XLA gradient of `tf.where` evaluates dead branch, leaking NaN/inf

### Issue type

Bug

### Have you reproduced the bug with TensorFlow Nightly?

Yes

### Source

source

### TensorFlow version

TensorFlow 2.22.0-dev20260429

### Custom code

Yes

### OS platform and distribution

_No response_

### Mobile device

_No response_

### Python version

_No response_

### Bazel version

_No response_

### GCC/compiler version

_No response_

### CUDA/cuDNN version

_No response_

### GPU model and memory

_No response_

### Current behavior?


## Summary

Under XLA (`jit_compile=True`), the gradient of `tf.where(cond, f(x), g(x))` evaluates the gradient of **both** branches, including the "dead" branch not selected by the condition. When the dead branch has a NaN or inf gradient at the boundary (e.g., `sqrt'(0) = inf`, `reciprocal'(0) = -inf`), this leaks into the result.

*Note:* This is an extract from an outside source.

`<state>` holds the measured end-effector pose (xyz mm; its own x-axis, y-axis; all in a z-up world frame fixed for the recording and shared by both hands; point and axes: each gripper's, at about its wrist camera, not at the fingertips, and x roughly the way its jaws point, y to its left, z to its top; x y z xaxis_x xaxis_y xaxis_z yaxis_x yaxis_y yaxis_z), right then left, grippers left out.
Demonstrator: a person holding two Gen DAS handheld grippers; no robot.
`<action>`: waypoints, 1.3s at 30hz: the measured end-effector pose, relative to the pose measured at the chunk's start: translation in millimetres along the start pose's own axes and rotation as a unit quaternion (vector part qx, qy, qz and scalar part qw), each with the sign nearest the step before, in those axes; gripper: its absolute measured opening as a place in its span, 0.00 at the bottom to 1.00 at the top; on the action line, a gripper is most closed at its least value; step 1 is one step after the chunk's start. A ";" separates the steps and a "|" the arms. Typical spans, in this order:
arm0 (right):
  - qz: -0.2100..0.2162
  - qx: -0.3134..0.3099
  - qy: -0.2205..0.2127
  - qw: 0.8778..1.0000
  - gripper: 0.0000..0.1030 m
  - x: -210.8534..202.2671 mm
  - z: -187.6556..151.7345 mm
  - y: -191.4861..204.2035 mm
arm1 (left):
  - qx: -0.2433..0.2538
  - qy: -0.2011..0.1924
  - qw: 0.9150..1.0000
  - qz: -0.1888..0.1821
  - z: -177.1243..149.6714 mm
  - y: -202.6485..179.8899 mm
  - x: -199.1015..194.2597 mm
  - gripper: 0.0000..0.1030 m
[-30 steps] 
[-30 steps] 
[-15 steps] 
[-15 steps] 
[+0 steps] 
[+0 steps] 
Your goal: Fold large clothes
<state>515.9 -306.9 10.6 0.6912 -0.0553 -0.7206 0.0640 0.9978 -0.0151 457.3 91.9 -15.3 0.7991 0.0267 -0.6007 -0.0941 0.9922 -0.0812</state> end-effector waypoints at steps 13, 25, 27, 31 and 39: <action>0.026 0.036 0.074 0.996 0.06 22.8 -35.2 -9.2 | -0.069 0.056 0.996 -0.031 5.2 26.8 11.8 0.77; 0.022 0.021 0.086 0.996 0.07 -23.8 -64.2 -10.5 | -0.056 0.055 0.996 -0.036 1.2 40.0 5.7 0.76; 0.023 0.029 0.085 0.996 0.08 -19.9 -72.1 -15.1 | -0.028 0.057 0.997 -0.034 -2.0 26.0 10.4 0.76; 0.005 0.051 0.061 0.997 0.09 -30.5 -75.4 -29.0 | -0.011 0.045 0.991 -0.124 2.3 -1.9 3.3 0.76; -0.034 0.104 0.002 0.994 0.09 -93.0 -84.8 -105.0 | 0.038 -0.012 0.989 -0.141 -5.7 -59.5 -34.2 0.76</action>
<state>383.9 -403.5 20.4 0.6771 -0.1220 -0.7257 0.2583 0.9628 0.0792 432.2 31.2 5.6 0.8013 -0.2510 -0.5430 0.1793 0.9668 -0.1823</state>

Eager mode correctly computes gradient only through the selected branch.


## Scope

Affects any `tf.where` pattern that guards a function with a singular gradient:

| Pattern | x value | Eager grad | XLA grad |
|---|---|---|---|
| `where(x>0, sqrt(x), 0)` | 0.0 | **0** | NaN |
| `where(x>0, sqrt(x), 0)` | -1.0 | **0** | NaN |
| `where(x>0, 1/x, 1)` | 0.0 | **0** | NaN |
| `where(x>0, log(x), -100)` | 0.0 | NaN | NaN |

The `log` case is NOT affected because `log'(0) = inf` but `log(0) = -inf`, and the forward pass already produces -inf which makes the gradient NaN in both paths.

The `sqrt` case IS affected because `sqrt(0) = 0` (forward is fine) but `sqrt'(0) = 1/(2*sqrt(0)) = inf` (gradient is singular). The `where` condition successfully guards the forward pass but not the backward pass under XLA.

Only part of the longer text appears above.